The whole congregation participates in the rebellion and complaint against Moses and Aaron. The consensus of rebellion shapes the story.

They complain about the present reality of a troublesome liberation with a fictitious enslavement. The whole congregation addresses their speech to Moses and Aaron but implicates the LORD who delivered them. This pattern occurs in other wilderness wandering stories. The fictitious memory of enslavement “if only” posits death instead of life in liberation. Nonetheless, the second part of the speech recognizes God as the agent of history, “by the hand of the LORD.”  However, the community misremembers enslavement as a time when enslaved persons sat by fleshpots and ate their fill of bread. The enslavement in Egypt likely was not the same as chattel slavery practiced in North America, nonetheless, it would be unlikely that enslaved persons receive all the food they wanted. The tone of the speech turns with a direct indictment of God as the one who brought the whole community into the wilderness for annihilation by hunger, not liberation. The whole congregation does not address God directly. The appetite for food made the people “hangry.”

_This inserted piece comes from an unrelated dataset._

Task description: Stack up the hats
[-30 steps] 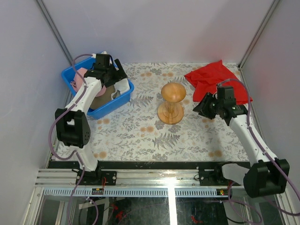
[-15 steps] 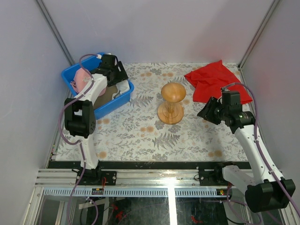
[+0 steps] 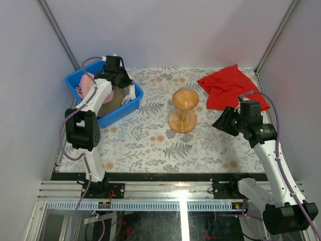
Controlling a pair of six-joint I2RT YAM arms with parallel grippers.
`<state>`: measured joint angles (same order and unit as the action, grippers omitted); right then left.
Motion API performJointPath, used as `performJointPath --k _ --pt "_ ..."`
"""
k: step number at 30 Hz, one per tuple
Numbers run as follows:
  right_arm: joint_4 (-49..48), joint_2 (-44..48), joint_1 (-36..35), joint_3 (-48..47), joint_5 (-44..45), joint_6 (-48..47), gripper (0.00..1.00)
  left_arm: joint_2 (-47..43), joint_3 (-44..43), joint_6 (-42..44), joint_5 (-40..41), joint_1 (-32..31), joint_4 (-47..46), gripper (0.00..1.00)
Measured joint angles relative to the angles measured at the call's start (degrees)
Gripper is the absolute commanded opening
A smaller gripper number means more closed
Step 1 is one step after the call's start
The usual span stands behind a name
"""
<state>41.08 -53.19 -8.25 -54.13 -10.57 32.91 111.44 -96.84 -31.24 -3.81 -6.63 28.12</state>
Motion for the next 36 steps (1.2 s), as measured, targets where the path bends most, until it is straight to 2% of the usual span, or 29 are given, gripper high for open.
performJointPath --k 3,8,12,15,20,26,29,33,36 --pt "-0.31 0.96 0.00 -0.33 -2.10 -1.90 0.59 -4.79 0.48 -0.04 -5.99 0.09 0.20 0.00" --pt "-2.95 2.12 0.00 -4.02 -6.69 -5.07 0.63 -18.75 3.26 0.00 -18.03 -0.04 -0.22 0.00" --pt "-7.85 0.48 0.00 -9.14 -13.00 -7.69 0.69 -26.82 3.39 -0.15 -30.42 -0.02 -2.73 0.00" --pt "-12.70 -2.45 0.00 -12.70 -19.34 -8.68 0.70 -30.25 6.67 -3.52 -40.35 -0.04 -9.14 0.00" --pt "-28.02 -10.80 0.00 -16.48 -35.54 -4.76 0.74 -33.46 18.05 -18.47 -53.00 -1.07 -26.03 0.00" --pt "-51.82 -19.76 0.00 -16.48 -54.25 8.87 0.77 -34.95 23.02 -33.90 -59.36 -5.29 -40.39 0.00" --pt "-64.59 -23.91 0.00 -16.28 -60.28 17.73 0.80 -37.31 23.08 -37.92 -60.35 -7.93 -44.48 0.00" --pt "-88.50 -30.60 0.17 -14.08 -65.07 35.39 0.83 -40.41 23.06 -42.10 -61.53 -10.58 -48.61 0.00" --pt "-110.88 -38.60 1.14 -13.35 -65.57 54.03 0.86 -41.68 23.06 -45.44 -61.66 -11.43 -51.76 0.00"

But God responds to the speech of the community with a counter speech to Moses. God is going to make it rain. The culture of Israel knew rain as infrequent but necessary for life. The metaphor “raining cats and dogs” likely comes from a similar sounding Greek phrase cata doxa; contrary to belief that is unbelievably hard. The verb rain occurs in Genesis 7:4 in connection with the flood narrative, Exodus 9:18 with the plague of thunder and hail. God vows not only to “rain” but to rain “bread from heaven” a phrase that only occurs here. The bread from heaven is both gift and test: Can the people follow directions (Exodus 16:5-8)?

Exodus 16:9-15

The complaints come from everybody, and the instructions go to everyone. The hierarchy in the passage is clear. God speaks to Moses, who speaks in turn to Aaron, who speaks finally to the people. The imperative “draw near” metaphor couples with the accusation that God has heard the complaints of the whole congregation of Israel. The ongoing proximity of God made it possible for God to overhear. But that overhearing compels the community to draw near as a way to express solidarity with God.

As Aaron spoke to the whole congregation of Israel, they faced the wilderness evoking an appearance of God, a theophany in a cloud. It is almost as if while in the wilderness they did not see the wilderness, nor the God who accompanied them through that wilderness. Once again God speaks to Moses. God’s hearing of the complaints at this point in the story does not prompt divine anger as appears in Numbers 11. The instructions indicate that meat will be the evening meal and the other meal bread.

The biblical text often uses questions to point to the origin and nature of different aspects of life. Here is yet another example. The text provides an etiology to set forward how manna received its name. When people saw the frost like bread, they asked the question, “What is it?” Moses responded to the question with the confession that this was the bread that God provided. The theme of divine providence recurs throughout the wilderness wandering stories.

The bread of heaven accentuates the power and generosity of God. It also critiqued the monarchy of Israel and Judah. The rhetoric of an economy of scarcity persists in the contemporary season of COVID disparity, manifesting itself in toilet paper shortages among other products. The metaphor of bread from heaven provides a counter-narrative to scarcity we experience.


Notes

  1. Victor Turner, The Ritual Process: Structure and Anti-Structure (Chicago: Aldine, 1969).